Try it:
The line containing "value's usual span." marks the end; copy exactly all lines from the start of the material up to and including it.
========================
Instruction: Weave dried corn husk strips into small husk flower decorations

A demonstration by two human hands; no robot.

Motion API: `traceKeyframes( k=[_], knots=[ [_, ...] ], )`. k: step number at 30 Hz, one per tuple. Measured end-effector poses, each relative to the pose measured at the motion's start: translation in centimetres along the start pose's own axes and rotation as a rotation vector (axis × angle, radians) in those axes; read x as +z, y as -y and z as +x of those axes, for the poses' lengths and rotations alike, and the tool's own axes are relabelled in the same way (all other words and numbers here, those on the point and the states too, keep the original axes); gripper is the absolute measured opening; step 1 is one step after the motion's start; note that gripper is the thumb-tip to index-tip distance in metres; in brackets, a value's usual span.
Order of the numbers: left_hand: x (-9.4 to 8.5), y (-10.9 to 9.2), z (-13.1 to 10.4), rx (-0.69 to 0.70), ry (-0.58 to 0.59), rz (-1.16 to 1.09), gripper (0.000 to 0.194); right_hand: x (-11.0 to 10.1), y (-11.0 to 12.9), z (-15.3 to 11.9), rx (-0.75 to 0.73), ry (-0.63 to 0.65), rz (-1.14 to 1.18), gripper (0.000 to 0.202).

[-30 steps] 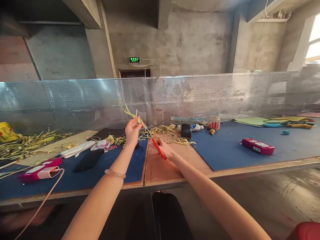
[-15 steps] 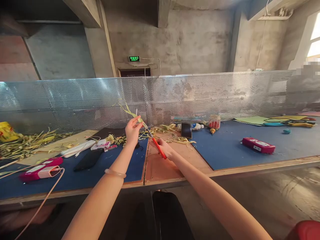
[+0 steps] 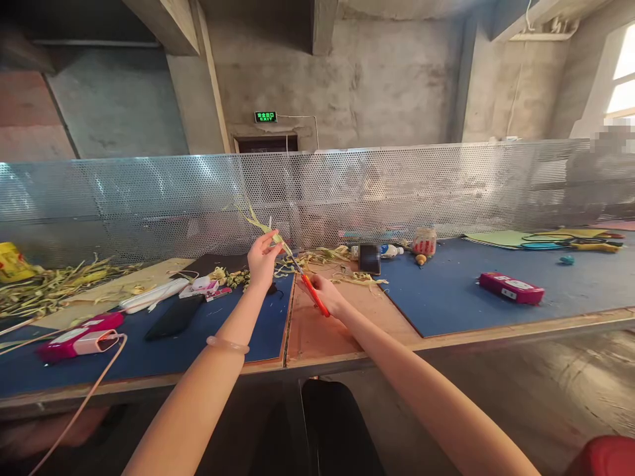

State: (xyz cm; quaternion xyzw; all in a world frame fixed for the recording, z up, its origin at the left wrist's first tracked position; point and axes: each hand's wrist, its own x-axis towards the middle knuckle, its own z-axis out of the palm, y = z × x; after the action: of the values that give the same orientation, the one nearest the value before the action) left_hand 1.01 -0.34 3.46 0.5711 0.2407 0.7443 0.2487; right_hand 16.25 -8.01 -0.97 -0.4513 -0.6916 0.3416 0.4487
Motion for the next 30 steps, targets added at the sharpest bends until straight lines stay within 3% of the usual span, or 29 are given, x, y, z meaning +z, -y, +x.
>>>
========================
Final answer:
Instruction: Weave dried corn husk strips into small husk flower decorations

A demonstration by two human hands; no robot.

Motion API: `traceKeyframes( k=[_], knots=[ [_, ...] ], )`. k: step number at 30 Hz, one per tuple. Measured end-effector poses, each relative to the pose measured at the motion's start: translation in centimetres along the start pose's own axes and rotation as a rotation vector (axis × angle, radians) in those axes; read x as +z, y as -y and z as +x of those axes, for the poses' lengths and rotations alike, and the tool's own axes are relabelled in the same way (all other words and numbers here, those on the point and the states too, keep the original axes); gripper is the absolute measured opening; step 1 is one step after the motion's start; note that gripper is the thumb-tip to index-tip distance in metres; in brackets, a value's usual span.

What this exercise asked for has been supplied.